Vital Revivals
The Revivals lineup announced on Thursday for this year’s New York Film Festival includes new restorations of Robert Bresson’s Four Nights of a Dreamer (1971), Frederick Wiseman’s Model (1981), Lino Brocka’s Bona (1980), and Zeinabu irene Davis’s Compensation (1999), which Kevin Thomas hailed in the Los Angeles Times as “an important achievement, illuminating and captivating.” Meantime, much of this week has been spent reflecting on the lives and work of Gena Rowlands, who died on August 14, and Alain Delon, who passed away just four days later.
- Introducing its current series Paramount in the 1970s, MoMA reminds us that it was the “massive success” of Francis Ford Coppola’s The Godfather (1972) that allowed the studio to become “a gateway for some of the most mature, risk-taking films” of that decade. The film and its sequel, The Godfather: Part II (1974), will screen not only at MoMA but also at the Belcourt in Nashville as part of its Essential Coppola series. For the Atlantic, Mark Asch revisits the film Coppola slipped in between the two parts of his mafia epic. “Though recent appreciations of The Conversation [1974] have aptly drawn parallels between the film and our semi-voluntary participation in the digital panopticon half a century on,” writes Asch, “Coppola’s film is more precisely a reflection of how surveillance shapes the power imbalances that define the world of work.”

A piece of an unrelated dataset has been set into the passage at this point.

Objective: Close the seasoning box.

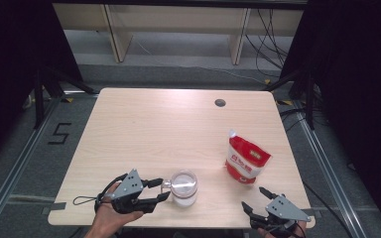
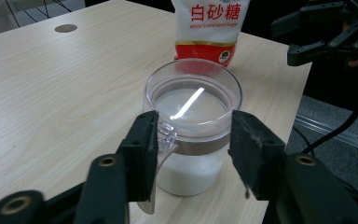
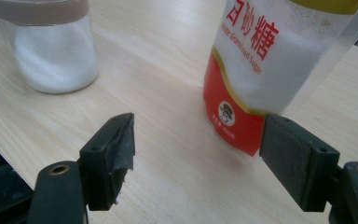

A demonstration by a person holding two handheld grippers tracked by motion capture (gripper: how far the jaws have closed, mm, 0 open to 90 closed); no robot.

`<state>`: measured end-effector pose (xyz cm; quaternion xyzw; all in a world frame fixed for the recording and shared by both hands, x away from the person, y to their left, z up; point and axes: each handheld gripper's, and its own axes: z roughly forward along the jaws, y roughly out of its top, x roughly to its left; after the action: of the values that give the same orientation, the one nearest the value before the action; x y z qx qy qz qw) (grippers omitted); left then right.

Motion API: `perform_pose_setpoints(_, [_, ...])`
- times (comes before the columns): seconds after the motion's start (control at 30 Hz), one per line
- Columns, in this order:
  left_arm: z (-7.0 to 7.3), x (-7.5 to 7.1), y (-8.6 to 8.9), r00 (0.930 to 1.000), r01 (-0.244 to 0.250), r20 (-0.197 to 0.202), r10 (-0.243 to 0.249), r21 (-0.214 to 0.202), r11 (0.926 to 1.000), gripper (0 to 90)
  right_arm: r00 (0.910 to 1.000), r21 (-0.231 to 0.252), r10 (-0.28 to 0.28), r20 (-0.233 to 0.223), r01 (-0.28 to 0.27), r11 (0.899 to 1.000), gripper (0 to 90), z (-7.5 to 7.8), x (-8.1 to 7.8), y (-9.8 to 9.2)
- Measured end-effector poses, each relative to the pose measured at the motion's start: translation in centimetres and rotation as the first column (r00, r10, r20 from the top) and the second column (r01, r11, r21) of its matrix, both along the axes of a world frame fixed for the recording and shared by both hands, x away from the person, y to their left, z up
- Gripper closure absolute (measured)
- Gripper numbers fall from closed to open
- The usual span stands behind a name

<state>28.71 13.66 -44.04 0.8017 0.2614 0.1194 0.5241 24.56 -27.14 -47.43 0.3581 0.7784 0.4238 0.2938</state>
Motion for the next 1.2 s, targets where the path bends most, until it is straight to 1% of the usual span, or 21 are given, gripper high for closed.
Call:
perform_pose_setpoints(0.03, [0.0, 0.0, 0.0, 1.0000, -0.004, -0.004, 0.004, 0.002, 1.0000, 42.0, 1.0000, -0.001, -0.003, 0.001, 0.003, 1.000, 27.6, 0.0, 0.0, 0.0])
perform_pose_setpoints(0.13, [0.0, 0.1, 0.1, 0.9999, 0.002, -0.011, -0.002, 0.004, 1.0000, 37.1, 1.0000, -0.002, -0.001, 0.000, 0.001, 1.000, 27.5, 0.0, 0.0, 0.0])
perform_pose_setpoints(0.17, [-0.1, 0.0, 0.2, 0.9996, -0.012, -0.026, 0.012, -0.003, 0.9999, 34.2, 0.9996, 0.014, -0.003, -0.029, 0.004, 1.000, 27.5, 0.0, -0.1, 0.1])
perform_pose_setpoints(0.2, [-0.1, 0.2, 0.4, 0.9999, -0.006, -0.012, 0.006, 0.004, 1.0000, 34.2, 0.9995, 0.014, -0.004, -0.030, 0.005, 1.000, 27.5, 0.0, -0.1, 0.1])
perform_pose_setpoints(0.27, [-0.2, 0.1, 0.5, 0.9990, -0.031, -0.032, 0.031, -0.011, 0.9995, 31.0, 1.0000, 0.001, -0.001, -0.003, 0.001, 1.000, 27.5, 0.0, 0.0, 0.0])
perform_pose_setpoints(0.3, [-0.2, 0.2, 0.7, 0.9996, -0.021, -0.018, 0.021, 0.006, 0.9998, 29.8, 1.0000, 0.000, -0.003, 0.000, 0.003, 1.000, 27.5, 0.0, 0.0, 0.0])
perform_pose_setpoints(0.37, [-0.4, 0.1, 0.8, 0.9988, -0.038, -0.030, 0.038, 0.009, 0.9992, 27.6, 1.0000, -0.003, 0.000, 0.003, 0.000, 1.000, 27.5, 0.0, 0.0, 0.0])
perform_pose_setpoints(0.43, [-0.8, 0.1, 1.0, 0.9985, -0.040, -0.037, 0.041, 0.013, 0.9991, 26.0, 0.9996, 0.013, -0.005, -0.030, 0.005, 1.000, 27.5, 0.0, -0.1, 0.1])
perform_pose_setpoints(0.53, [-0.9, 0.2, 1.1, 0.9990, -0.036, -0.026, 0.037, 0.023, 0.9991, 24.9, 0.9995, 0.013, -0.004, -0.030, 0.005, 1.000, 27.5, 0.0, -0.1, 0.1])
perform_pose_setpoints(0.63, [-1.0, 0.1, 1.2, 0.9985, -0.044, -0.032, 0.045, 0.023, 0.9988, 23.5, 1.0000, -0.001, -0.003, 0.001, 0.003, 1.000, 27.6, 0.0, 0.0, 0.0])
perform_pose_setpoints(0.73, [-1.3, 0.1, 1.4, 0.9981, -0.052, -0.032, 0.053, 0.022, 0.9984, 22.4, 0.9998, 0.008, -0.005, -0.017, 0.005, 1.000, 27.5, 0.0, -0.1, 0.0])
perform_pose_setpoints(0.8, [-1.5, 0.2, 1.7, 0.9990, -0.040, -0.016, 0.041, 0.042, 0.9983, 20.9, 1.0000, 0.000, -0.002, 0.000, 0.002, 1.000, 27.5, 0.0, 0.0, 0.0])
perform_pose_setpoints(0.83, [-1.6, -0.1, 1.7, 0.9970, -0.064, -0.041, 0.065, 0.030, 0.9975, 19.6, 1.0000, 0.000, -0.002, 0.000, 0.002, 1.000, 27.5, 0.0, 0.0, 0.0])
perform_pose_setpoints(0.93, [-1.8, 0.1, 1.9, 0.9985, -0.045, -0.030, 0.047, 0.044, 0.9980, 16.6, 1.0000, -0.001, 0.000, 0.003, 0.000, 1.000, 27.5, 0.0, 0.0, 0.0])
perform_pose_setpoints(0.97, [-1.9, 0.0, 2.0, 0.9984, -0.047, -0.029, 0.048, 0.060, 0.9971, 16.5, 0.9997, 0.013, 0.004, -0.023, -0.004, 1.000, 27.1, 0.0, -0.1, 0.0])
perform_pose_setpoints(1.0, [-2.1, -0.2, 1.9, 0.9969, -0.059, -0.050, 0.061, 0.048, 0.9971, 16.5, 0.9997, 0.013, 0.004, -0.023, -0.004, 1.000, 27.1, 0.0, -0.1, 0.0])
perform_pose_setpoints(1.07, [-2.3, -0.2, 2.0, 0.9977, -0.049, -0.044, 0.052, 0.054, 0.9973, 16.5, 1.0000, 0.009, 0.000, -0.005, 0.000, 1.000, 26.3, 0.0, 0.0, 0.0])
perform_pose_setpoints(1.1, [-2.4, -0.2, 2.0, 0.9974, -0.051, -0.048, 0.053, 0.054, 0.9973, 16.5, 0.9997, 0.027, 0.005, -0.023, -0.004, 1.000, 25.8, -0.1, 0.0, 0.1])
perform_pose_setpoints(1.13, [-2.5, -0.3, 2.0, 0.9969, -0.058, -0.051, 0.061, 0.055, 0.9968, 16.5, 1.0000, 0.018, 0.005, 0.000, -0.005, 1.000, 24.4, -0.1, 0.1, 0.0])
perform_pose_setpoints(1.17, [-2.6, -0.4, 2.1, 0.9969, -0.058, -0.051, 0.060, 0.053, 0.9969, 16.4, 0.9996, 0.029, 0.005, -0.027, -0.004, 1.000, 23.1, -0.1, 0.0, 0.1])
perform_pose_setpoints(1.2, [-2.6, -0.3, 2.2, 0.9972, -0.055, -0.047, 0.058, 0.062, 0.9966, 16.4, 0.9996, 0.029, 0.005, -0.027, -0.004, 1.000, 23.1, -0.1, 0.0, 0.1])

- When Coppola saw Not a Pretty Picture (1975), he signed its young director, Martha Coolidge, to a deal at American Zoetrope. “That was the real surprise,” Coolidge tells Jim Hemphill at IndieWire. “This isn’t exactly the kind of film that you would think was an open door to Hollywood.” She walked through that door, though, and made Valley Girl (1983) with Nicolas Cage, Real Genius (1985) with Val Kilmer, and Rambling Rose (1991) with Laura Dern. Not a Pretty Picture blends a reenactment of Coolidge’s rape in 1962 with discussions with the cast about what they’re going through. “Coolidge’s seminal film is a fascinating window onto another time,” writes Molly Haskell for our new release, “but alas, Not a Pretty Picture also seems horribly contemporary, shudder-inducing in its relevance.”
- In John M. Stahl’s Leave Her to Heaven (1945), Gene Tierney plays an eye-catching socialite whose desire to secure some time alone with her new husband leads her to commit what crime novelist Megan Abbott calls “one of the wickedest acts in movie history.” It’s playing in our Vacation Noir program on the Criterion Channel, and Sean Burns has taken another look at it for Crooked Marquee, noting that the film “looks and sounds like what were commonly referred to as ‘women’s pictures’ back in the day, yet its soul lies in the moody, psychological wreckage of the era’s most remorseless crime stories.” Burns also notes that in his 1945 review for the New York Times, Bosley Crowther “called Leave Her to Heaven ‘plainly a piece of cheap fiction done up in Technicolor and expensive sets,’ as if that isn’t what’s so awesome about it.”
- Asghar Farhadi’s first two features, Dancing in the Dust (2003) and Beautiful City (2004), are finally available in the U.S. on Blu-ray and via streaming, prompting Jonathan Kirshner’s thorough and insightful overview of the oeuvre in the Boston Review. Kirshner takes us from Farhadi’s years as a theater student at the University of Tehran through an appreciation of the Oscar-winning films A Separation (2011) and The Salesman (2016) to the present precarious moment. Farhadi has described himself as “a filmmaker who ‘places a question mark’ with his movies, for which he doesn’t have ‘definite answers,’” writes Kirshner, adding that his “searing, searching, social dramas are all the more remarkable for having been produced under one of the most draconian (and punitive) censorship regimes in the world; the writer-director has navigated a tightrope that may finally be fraying under his feet.”
- The American Cinematheque’s Jacques Rozier retrospective will run from August 31 through September 11, and writing for Film Comment, Beatrice Loayza calls Adieu Philippine (1962) “a quintessential summer movie. And like all of Rozier’s films, it’s a roving, improv-heavy hangout sesh anchored by a neorealist sensibility. It’s also deceptively frothy, as hiding beneath its vibrant holiday vibe, complemented by flamenco guitar and the frisky rapport of its central love triangle, are undercurrents of profound anxiety. The coy relationship drama, carried out by naturalistic performances, recalls the romantic intrigues of Eric Rohmer or Jean Eustache, while the film’s loose-limbed structure and jazzy flow are redolent of Jacques Rivette.” But underneath Rozier’s “comic impulses are serious existential inquiries into questions of freedom.”